(Problem to work on):
Everything from the top of the data below through the line with "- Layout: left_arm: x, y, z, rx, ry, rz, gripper" should be duplicated exactly, and nothing past it.
[[ Extracted entries, beginning ]]
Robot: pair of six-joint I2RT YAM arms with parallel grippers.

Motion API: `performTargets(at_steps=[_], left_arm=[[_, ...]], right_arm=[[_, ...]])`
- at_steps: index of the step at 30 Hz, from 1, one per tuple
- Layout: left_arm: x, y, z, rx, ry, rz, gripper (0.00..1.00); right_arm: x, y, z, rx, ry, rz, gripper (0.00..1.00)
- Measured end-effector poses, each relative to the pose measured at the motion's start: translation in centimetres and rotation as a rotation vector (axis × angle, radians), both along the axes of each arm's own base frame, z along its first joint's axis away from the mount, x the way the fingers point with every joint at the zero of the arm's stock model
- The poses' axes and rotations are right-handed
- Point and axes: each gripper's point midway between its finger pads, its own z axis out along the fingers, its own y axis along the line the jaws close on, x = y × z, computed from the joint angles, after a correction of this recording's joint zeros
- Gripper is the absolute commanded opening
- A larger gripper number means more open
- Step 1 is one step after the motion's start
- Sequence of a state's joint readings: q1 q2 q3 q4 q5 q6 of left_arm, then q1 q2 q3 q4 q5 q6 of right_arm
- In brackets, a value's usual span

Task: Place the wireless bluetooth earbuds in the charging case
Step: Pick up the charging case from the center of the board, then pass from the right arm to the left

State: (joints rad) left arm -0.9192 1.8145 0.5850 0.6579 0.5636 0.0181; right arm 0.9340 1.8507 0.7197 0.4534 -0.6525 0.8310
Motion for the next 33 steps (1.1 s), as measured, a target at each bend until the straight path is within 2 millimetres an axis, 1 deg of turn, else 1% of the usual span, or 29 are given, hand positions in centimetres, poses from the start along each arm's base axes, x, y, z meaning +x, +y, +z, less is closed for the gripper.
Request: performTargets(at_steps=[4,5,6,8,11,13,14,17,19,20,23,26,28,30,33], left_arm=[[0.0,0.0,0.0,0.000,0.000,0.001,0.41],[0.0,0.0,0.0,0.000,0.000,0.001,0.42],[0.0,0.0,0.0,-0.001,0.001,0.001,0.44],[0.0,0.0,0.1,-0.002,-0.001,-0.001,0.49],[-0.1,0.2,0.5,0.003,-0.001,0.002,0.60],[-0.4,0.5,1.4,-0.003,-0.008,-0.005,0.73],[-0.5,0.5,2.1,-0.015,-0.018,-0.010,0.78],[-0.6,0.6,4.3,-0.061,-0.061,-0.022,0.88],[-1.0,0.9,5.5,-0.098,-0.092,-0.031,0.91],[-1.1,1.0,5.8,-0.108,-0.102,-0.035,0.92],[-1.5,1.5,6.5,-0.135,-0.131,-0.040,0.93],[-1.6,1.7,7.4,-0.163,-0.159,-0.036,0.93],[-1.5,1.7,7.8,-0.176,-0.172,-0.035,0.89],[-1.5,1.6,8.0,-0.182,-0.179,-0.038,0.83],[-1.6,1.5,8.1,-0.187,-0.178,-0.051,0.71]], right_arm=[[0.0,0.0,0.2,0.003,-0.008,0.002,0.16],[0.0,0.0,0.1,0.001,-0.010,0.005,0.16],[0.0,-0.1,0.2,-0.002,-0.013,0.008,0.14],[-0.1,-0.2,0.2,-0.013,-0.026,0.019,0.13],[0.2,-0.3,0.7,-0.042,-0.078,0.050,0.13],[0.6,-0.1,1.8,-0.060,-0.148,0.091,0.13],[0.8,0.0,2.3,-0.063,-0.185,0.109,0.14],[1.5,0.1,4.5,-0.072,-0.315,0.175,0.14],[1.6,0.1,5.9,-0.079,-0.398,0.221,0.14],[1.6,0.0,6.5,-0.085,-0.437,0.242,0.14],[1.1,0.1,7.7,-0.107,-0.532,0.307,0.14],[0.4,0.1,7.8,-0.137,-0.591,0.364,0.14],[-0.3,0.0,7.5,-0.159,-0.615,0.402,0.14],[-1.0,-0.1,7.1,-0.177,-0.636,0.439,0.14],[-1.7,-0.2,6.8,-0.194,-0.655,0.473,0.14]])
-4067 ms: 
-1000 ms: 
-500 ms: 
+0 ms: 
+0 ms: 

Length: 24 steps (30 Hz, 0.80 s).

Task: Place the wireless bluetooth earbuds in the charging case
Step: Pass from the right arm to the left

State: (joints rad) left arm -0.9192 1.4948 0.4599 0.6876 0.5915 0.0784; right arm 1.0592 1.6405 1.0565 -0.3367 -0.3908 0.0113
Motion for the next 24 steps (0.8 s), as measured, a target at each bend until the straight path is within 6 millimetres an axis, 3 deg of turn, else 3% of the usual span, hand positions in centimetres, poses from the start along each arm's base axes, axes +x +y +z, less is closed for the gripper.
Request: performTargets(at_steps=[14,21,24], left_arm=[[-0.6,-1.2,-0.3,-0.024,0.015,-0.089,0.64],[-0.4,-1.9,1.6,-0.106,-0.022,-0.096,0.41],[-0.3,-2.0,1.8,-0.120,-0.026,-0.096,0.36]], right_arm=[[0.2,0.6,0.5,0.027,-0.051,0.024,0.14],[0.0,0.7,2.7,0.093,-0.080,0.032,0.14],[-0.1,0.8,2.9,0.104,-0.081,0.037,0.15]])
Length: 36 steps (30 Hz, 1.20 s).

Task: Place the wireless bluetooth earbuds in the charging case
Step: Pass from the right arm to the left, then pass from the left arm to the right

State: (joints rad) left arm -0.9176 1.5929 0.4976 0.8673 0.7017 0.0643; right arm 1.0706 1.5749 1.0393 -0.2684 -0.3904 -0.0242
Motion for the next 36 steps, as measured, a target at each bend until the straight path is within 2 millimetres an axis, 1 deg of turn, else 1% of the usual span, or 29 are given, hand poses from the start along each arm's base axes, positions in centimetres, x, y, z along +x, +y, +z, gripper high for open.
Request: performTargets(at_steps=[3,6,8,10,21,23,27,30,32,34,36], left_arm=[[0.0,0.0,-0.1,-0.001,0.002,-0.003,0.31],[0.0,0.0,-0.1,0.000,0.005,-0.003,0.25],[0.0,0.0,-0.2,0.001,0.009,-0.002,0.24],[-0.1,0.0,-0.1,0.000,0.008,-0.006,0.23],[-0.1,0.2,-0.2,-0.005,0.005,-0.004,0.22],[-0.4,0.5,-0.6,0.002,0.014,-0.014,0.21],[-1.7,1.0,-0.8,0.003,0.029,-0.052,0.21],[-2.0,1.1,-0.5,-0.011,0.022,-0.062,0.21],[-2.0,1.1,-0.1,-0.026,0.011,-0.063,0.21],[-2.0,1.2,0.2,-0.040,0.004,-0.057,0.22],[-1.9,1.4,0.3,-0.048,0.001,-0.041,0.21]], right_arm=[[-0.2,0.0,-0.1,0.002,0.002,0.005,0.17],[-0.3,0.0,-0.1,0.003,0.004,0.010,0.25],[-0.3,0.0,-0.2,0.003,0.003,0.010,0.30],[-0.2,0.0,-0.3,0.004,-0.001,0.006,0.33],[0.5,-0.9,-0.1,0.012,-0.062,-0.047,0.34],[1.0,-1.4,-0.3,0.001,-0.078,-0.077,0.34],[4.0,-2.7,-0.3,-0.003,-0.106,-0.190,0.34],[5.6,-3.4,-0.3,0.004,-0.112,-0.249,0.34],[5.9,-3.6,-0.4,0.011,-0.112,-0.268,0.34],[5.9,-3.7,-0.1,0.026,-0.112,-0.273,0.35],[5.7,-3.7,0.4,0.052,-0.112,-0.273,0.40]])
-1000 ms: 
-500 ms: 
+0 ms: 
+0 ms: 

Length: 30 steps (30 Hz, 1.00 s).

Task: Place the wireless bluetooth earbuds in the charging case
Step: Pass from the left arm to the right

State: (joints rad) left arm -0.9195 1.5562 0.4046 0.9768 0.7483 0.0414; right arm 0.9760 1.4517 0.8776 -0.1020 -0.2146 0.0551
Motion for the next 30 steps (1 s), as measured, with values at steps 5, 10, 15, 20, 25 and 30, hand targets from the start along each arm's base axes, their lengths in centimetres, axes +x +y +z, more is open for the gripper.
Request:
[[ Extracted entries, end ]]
(Solution to this exercise):
Robot: pair of six-joint I2RT YAM arms with parallel grippers.

Motion API: `performTargets(at_steps=[_], left_arm=[[_, ...]], right_arm=[[_, ...]])`
- at_steps: index of the step at 30 Hz, from 1, one per tuple
- Layout: left_arm: x, y, z, rx, ry, rz, gripper (0.00..1.00); right_arm: x, y, z, rx, ry, rz, gripper (0.00..1.00)

Nothing remains to be written for this exercise.